→ **TASK GOAL**:
For the records below, print the lines from the line with "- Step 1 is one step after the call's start" through the line with "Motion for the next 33" exactly as written; include both end lines and exclude the rest.

(Stored dataset items)
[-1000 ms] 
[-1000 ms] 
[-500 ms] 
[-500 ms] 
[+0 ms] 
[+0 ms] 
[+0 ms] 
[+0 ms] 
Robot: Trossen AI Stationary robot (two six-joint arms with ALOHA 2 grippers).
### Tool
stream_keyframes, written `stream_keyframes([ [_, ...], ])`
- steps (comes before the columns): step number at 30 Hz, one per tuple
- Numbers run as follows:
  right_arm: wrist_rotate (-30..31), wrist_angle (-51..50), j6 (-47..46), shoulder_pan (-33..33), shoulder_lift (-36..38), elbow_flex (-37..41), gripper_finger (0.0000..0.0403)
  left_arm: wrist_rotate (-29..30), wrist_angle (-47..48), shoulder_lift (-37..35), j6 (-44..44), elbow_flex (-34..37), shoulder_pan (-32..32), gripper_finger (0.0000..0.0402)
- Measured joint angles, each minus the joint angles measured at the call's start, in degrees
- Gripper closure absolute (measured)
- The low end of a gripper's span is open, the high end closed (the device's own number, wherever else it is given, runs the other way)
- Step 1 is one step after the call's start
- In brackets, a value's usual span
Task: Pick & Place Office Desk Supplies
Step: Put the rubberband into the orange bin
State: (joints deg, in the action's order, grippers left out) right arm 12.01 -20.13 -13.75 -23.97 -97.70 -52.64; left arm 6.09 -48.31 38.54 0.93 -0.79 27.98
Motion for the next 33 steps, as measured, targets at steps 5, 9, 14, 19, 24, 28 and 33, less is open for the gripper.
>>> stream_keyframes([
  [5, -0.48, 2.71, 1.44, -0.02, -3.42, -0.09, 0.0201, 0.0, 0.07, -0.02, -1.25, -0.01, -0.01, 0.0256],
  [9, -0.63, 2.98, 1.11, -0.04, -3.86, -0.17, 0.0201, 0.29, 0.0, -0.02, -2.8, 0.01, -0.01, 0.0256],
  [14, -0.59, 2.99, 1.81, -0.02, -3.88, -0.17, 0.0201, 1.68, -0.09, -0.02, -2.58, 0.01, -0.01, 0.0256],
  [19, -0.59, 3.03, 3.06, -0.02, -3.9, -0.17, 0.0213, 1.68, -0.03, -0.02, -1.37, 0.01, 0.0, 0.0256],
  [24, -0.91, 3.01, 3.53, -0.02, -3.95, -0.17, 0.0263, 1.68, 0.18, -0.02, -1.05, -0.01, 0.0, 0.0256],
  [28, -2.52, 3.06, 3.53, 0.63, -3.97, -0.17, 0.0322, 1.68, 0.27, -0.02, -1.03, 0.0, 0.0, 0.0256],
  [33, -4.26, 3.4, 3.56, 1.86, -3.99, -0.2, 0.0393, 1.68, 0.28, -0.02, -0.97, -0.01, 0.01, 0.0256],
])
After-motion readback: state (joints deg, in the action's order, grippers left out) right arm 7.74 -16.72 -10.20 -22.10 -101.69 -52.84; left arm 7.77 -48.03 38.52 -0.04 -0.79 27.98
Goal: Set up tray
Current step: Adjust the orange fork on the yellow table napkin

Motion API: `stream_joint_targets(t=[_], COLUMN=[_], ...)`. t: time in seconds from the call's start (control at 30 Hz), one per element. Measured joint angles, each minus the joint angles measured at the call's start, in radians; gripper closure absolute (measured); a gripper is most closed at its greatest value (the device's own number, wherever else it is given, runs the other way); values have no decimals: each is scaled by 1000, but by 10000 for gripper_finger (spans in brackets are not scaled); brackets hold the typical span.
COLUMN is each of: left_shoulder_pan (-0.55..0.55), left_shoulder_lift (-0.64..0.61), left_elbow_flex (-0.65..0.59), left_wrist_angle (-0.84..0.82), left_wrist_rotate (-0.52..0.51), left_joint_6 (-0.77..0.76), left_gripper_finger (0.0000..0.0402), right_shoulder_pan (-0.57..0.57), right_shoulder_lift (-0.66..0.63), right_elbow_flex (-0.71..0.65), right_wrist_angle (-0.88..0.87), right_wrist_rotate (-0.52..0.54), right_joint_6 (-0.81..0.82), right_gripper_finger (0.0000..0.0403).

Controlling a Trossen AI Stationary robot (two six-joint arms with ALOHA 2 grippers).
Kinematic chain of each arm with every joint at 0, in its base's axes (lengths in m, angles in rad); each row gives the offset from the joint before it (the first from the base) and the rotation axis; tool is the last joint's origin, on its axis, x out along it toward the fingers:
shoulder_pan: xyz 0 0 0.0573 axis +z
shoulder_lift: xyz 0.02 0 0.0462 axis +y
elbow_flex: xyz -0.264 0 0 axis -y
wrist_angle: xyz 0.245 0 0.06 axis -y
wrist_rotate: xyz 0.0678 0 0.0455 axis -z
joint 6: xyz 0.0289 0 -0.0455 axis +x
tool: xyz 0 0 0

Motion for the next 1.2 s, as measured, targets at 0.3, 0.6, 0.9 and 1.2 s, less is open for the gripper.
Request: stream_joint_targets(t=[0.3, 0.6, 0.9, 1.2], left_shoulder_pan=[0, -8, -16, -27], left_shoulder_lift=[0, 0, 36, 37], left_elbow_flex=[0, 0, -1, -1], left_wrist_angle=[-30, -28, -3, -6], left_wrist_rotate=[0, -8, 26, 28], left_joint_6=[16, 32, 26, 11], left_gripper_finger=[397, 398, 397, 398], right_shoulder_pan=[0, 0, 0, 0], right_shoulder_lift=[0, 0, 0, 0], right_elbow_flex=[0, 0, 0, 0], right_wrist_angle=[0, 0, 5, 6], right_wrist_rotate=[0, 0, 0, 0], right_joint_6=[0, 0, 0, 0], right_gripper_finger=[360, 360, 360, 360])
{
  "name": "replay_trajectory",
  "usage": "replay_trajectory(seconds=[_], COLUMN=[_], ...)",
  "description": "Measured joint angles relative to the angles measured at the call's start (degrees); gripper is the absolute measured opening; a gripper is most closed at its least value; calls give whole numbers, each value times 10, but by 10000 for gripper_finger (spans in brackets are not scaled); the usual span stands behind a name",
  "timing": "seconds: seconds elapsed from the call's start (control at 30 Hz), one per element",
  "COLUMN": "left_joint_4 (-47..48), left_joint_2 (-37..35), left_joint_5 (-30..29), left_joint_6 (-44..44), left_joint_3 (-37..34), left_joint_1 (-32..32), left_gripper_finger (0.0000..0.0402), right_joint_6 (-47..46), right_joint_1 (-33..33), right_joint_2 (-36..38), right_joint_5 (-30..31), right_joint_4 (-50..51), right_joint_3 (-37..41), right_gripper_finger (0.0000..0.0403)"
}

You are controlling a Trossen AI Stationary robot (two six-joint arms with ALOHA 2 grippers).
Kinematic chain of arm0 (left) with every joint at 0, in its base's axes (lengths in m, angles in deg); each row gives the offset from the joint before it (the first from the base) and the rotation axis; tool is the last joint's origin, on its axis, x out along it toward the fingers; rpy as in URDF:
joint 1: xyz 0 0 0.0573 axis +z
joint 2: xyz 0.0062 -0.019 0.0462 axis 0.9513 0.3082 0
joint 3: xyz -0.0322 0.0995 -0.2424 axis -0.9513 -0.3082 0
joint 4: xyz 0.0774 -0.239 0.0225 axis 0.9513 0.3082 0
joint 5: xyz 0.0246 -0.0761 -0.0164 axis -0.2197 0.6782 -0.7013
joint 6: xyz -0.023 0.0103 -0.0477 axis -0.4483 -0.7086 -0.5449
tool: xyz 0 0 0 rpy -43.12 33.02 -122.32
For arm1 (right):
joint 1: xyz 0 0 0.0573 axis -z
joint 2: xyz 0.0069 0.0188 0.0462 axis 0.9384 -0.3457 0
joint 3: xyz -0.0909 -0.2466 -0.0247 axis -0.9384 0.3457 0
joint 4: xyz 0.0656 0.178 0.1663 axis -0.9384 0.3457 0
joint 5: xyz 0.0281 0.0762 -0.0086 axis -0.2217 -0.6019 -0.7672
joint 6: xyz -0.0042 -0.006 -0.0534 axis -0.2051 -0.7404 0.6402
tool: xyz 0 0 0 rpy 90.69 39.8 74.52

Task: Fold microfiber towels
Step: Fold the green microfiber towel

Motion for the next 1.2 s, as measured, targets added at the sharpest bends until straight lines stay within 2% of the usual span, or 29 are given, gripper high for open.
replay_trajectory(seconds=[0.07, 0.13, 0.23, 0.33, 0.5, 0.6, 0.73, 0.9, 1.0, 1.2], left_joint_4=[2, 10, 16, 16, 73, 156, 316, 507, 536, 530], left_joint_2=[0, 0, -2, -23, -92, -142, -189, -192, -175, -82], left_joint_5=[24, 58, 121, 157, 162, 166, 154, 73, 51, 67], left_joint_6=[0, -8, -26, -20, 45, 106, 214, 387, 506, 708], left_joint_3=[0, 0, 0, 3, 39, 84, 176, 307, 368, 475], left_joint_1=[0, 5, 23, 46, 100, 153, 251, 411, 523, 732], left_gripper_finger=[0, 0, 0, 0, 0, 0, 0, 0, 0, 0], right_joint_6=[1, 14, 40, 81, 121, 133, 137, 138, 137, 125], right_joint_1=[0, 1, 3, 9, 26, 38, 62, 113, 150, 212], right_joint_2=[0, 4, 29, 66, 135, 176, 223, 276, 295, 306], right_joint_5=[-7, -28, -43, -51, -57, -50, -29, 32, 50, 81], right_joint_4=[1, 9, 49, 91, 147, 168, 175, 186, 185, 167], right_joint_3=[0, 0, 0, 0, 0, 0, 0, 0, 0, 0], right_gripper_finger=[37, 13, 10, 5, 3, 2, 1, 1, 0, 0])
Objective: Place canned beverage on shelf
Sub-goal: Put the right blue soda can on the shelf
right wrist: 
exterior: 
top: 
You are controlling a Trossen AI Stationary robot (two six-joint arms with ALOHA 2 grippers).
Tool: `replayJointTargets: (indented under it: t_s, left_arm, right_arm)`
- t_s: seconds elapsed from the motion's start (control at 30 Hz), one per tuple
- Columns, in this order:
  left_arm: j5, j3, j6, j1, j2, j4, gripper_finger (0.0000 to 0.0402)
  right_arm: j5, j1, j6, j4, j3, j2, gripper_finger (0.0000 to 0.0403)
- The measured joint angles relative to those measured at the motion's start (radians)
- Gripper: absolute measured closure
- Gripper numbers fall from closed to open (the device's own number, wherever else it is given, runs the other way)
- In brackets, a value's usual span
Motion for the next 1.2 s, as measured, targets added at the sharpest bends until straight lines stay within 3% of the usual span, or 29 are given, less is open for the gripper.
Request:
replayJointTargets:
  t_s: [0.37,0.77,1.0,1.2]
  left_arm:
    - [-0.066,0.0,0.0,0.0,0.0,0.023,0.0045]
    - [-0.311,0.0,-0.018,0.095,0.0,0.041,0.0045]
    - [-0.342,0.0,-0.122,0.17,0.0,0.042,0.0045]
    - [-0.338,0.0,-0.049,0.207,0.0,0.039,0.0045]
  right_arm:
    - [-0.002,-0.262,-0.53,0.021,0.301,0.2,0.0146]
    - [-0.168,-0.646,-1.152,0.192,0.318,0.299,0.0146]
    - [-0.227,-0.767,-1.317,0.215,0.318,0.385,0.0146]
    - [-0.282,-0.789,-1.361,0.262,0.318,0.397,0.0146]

→ **RESULT**:
- Step 1 is one step after the call's start
- In brackets, a value's usual span
Task: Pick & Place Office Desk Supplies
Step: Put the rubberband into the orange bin
State: (joints deg, in the action's order, grippers left out) right arm 12.01 -20.13 -13.75 -23.97 -97.70 -52.64; left arm 6.09 -48.31 38.54 0.93 -0.79 27.98
Motion for the next 33 steps, as measured, targets at steps 5, 9, 14, 19, 24, 28 and 33, less is open for the gripper.

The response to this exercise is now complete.